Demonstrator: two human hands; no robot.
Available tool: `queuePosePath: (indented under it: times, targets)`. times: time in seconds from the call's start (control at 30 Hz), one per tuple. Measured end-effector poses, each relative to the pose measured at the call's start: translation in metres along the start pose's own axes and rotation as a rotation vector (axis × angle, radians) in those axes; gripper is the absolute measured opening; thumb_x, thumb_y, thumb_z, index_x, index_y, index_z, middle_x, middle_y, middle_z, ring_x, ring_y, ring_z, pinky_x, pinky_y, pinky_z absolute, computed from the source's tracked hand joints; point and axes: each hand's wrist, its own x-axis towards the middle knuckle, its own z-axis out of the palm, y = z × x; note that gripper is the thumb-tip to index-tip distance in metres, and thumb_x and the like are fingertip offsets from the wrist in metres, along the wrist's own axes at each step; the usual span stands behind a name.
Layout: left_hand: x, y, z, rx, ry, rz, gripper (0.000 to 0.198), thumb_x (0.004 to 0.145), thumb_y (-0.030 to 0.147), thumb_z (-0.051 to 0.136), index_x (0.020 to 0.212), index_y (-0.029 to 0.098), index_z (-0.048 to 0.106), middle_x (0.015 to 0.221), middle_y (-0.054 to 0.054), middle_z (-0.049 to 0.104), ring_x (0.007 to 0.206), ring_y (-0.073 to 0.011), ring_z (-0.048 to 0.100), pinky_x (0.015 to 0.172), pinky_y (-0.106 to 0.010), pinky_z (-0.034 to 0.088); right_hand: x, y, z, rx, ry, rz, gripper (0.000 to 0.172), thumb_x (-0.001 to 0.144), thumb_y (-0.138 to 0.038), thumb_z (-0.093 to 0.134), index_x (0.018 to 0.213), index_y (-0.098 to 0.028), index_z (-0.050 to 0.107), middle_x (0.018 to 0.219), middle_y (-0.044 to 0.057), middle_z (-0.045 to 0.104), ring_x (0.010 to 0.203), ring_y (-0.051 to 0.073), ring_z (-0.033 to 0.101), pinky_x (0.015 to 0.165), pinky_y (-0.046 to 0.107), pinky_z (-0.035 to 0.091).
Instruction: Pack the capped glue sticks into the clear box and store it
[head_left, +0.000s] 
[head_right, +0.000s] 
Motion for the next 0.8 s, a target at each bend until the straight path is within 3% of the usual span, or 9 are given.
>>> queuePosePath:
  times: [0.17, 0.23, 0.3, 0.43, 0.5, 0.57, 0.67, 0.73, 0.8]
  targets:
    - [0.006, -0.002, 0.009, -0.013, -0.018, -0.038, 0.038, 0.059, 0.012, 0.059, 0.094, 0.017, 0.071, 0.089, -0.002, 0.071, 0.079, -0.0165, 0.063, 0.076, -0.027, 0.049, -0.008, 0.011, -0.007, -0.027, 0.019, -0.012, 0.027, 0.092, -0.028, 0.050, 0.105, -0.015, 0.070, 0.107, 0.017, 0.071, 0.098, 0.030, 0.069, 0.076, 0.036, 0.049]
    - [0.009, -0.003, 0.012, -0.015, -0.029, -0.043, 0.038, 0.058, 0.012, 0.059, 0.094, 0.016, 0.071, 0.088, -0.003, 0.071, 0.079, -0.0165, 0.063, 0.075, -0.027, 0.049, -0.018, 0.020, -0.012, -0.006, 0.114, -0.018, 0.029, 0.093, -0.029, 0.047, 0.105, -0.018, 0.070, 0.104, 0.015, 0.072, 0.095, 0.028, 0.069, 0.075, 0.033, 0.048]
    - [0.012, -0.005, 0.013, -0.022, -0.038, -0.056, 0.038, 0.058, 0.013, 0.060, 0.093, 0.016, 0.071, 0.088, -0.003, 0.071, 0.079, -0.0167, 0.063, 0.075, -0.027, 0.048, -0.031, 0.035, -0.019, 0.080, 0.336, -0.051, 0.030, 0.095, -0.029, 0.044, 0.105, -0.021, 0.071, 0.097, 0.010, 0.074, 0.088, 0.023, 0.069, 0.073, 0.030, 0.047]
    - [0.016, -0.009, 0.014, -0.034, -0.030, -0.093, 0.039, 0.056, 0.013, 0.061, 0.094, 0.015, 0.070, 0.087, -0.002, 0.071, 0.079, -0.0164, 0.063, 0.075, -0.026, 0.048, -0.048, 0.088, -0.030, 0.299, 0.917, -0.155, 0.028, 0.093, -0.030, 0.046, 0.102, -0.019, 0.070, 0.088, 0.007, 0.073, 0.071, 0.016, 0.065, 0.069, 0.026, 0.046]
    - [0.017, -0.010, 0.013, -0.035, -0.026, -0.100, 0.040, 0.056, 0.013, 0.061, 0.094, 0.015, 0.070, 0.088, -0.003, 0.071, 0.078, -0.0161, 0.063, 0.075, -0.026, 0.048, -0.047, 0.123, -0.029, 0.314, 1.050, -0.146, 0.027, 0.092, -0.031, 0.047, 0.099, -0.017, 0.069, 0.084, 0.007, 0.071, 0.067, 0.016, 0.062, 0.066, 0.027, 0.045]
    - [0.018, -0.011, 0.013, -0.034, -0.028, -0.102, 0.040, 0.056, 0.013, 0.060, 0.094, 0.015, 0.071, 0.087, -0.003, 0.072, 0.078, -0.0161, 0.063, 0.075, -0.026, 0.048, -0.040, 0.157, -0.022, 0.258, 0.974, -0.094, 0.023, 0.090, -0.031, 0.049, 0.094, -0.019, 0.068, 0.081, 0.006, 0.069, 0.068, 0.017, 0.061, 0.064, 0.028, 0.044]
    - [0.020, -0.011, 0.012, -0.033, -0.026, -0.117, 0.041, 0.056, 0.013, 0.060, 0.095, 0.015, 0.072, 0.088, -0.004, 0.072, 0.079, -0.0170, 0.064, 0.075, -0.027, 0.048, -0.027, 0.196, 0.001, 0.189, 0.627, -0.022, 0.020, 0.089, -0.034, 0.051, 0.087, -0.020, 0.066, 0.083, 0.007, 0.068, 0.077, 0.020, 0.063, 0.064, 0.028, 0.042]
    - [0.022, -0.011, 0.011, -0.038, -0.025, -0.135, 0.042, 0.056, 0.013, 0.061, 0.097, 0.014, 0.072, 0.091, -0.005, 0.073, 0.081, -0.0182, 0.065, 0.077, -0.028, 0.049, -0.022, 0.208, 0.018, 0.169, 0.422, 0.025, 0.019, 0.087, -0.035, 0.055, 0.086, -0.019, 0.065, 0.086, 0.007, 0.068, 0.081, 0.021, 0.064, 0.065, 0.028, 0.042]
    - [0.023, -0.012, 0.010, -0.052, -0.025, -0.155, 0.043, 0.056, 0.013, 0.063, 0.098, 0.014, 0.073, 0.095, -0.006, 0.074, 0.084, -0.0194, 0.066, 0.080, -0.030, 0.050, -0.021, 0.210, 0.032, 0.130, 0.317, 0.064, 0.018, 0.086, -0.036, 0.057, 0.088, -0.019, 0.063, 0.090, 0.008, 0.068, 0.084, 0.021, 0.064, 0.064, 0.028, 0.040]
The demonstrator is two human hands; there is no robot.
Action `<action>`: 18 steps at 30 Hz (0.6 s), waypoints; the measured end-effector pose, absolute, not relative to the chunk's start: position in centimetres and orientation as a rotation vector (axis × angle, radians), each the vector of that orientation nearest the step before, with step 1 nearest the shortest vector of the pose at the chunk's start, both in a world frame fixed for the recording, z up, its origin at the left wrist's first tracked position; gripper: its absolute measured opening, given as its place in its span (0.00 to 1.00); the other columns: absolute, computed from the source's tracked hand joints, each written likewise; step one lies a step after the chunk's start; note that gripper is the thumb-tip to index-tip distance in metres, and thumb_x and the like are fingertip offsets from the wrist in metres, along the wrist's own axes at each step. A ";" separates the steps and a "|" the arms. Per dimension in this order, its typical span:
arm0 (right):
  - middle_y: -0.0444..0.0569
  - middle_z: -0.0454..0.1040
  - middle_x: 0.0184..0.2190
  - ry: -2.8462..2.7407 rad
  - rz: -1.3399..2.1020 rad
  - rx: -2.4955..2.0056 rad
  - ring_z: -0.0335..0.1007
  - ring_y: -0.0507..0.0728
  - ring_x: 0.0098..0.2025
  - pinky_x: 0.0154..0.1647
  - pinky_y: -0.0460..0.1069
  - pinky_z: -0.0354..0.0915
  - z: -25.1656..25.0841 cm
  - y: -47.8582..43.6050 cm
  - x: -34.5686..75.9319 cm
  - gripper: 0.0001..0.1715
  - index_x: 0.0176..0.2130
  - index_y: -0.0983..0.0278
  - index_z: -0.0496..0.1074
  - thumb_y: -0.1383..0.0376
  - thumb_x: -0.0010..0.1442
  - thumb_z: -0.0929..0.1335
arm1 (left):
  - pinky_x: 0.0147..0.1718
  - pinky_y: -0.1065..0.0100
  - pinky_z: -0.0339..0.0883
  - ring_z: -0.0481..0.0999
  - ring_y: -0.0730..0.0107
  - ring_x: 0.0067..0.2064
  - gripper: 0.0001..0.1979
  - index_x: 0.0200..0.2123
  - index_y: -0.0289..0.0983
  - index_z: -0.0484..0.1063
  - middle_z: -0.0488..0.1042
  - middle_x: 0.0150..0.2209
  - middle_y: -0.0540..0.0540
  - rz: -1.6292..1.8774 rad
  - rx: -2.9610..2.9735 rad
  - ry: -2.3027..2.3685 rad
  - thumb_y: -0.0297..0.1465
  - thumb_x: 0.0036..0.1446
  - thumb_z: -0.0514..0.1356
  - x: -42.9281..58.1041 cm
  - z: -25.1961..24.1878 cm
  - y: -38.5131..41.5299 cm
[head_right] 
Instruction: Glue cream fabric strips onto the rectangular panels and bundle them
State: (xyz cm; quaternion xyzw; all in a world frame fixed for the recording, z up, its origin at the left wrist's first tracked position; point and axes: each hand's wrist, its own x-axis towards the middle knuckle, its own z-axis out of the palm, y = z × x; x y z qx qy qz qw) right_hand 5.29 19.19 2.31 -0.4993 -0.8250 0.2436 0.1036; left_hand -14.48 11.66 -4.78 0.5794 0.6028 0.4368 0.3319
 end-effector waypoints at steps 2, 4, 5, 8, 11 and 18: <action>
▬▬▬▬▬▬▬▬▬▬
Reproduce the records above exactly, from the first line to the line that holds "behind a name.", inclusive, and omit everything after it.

Demonstrator: two human hands; no robot.
Available tool: `queuePosePath: (indented under it: times, targets)`. times: time in seconds from the call's start (control at 30 Hz), one per tuple. Measured end-effector poses, each relative to the pose measured at the call's start: translation in metres along the start pose's own axes and rotation as a rotation vector (axis × angle, radians) in those axes; gripper is the absolute measured opening; thumb_x, thumb_y, thumb_z, index_x, index_y, index_z, middle_x, middle_y, middle_z, ring_x, ring_y, ring_z, pinky_x, pinky_y, pinky_z absolute, computed from the source's tracked hand joints; point and axes: each hand's wrist, its own x-axis towards the middle knuckle, its own z-axis out of the palm, y = z × x; note that gripper is the thumb-tip to index-tip distance in metres, and thumb_x and the like are fingertip offsets from the wrist in metres, along the wrist's own axes at each step; the usual span stands behind a name.

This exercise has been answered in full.